タキロン
オレは手に入れたスキルをいろいろと試してみることにした。
新スキルのターボジェットから。鉄の翼をはためかせ空を飛ぶ。ターボジェットを使用すると、翼が変形し、ジェット機のような翼に変わった。
そして、ものすごく加速する。
「すっげェはえぇ! マッハ超えてんじゃねェの!?」
まるで音速機のコンコルドに乗っているかのようだ。
カナガワ県で使ったが、海を越えてチバに到着したのだった。わずか5分程度で。この速度は長やべェ。バイクいらねェじゃん。

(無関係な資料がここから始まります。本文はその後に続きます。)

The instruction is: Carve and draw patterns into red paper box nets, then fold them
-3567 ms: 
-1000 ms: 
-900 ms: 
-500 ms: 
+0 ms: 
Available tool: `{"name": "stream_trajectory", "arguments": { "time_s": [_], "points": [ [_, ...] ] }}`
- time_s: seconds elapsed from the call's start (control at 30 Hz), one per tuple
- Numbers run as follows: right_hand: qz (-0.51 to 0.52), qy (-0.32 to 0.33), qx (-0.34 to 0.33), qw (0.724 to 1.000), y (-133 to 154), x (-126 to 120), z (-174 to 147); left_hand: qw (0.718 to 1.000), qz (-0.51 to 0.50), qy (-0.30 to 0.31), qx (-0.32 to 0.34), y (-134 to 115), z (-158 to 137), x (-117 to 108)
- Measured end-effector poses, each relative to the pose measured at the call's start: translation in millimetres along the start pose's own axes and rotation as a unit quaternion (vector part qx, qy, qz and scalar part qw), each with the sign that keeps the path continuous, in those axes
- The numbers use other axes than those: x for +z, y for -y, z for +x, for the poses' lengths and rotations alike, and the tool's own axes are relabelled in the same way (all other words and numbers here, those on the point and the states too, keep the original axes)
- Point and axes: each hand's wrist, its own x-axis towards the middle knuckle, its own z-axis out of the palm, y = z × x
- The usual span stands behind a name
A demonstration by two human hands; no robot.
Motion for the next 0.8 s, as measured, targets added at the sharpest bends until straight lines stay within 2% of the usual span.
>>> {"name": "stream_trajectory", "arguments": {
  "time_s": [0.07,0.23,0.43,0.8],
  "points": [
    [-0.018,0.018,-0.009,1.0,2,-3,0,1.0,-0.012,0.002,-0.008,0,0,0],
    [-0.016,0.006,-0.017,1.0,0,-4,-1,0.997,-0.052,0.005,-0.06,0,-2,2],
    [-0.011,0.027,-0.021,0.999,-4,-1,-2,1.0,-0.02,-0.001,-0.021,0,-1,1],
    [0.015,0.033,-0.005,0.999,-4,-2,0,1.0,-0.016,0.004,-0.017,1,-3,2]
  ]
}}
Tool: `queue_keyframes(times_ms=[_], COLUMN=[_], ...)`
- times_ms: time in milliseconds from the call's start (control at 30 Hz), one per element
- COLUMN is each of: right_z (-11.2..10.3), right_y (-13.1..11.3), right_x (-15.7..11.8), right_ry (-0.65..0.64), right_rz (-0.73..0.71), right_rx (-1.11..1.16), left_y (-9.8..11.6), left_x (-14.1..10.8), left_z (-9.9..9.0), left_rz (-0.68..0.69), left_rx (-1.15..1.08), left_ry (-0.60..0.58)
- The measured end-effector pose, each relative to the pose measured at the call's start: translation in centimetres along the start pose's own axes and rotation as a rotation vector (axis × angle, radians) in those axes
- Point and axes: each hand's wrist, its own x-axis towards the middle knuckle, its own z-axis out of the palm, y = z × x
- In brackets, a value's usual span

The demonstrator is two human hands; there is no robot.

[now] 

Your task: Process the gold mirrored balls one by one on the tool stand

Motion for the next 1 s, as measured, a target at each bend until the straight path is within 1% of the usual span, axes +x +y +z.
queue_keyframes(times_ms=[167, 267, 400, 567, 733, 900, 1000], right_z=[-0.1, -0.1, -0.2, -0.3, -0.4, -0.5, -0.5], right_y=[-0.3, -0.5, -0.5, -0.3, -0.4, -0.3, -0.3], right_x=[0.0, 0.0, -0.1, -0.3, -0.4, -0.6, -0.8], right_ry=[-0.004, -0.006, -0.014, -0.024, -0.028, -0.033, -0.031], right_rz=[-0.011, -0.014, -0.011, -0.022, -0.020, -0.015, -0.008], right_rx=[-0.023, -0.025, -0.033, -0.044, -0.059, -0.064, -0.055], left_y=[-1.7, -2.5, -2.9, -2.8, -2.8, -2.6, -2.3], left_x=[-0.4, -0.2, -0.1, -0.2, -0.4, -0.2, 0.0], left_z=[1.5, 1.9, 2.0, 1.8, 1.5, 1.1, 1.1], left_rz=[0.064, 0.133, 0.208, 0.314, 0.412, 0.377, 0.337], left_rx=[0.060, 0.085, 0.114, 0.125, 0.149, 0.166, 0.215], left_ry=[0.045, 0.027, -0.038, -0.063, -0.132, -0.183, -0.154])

と思ったが、ぷす、ぷすとジェットから黒い煙が出てくる。どうやら結構な時間使いすぎたようでオーバーヒートを起こしたようだった。
使用可能時間は10分。
で、クールタイムが多分必要か。
飛ぶこと自体はもう自由にできるようになった。
鉄の翼はクールタイムなどを必要としないようで、1時間程度空中に滞空することもできるようになった。これはちょっとありがたいな。
距離を取るときは基本空中で、ということにもなる。が、翼は大きいので隠れるのはあまり向いてないというのが難点か。
「よし、いろいろ終わり。あとは事務所に帰るだけだ」
ターボジェットなど大方の検証は終わった。
オレは空を飛びながらトウキョウに帰ろうとすると、なにやら空を飛んでいる人がいる。プレイヤーだった。
魔法世界の住人からスタートしたようで、翼も何も持たず空を飛んでいる。が、見た目がちょっとやばい。
「あれ、君も空を飛べるんだ」
「うっす」
見ていると話しかけられた。
よくいる魔法世界の人のようなのだが、頭に角のようなものが生えている。なぜ角? それデフォルトであるのだろうか。
いや、でも見たことないな。オレのようなアンドロイドで始める人はたまに見かけたが角を生やしたプレイヤーなんていなかった。
「……なんで角生えてるんすか」
「これ? シルシファーからスキルをもらったんだ。そして種族が魔族になった」
角をもった美少女がそう微笑んだ。
「君もでしょ? なんかものすごい機械だもん」
「ああ……まァ」
「ふふ、お仲間。私はタキロン。魔法使いだよ。よろしくね」
「ラピスラズリ。銃を使ってるっす」
「へぇ。同じ遠距離攻撃仲間かな。親近感湧くね」
不思議な女だな。
取り繕ったような笑顔で心にもないことを述べているような気がする。無理して笑っているような気がしなくもない。
オレはそういう嘘が気に食わない。
「なんかあんた辛そうだけどなにかあったのか?」
「えっ」
オレがそう指摘すると、タキロンはちょっとだけ真顔に戻った。が、すぐに笑顔を取り繕っている。
「いや、なんもないよ?」
「ふーん。嘘だろ。なんか辛いって感じの目をしてるぜ」
「えっ、いやいや、そんなことないよ?」
「オレの目は騙せねェよ。オレはそういう取り繕いとか大嫌いなんだよ」
「……そう? じゃあ、ちょっとだけ相談しちゃおっかなぁー」
そういって、タキロンは口を開く。
「私ね、実は結構いいところのお嬢様でね」
話してくれた内容はというと、結構いいところのお嬢様らしい。
厳格なおじい様のもとで家を継ぐために頑張ってきたのだけれど、最近父が養子をとって跡継ぎにするという流れを感じているらしい。それがものすごく嫌……ではないけれど、あまり心いいものでもないらしい。
さすがにその流れを見てストレスがたまり、こうやってゲームをして気を紛らわせてるんだとか。
「ふーん……」
「で、7月に親族全員呼んで跡継ぎを発表するようなこと言ってるんだよね。ちょっとそれもプレッシャーでさ。跡継ぎが私じゃないのはいいんだよ。でも、親族に超怖い人もいてさ。ちょっと怖くて」
「怖いやついんの? とりあえず話してみろよ。意外といいやつかもしれないぜ」
「……そうかな?」
「ああ。ま、頑張れよ。オレからはそれしか言えねェ」
オレは当事者ではないからな。聞いておいてなんだが、それしかアドバイスができん。
「オレはもういくよ。そろそろログアウトして課題やらねェと」
でなきゃ怒られちまうぜ。
オレは急いで事務所に戻り、ログアウトする。
「ふいー」
「司、ちょっと出かけるわよ」
「どこに?」
「おじいちゃんとこ」
「おじいちゃんとこだァ?」
あの厳格な爺さんと会うの嫌なんだけど。絶対ピアスとかガミガミ言われるぜ。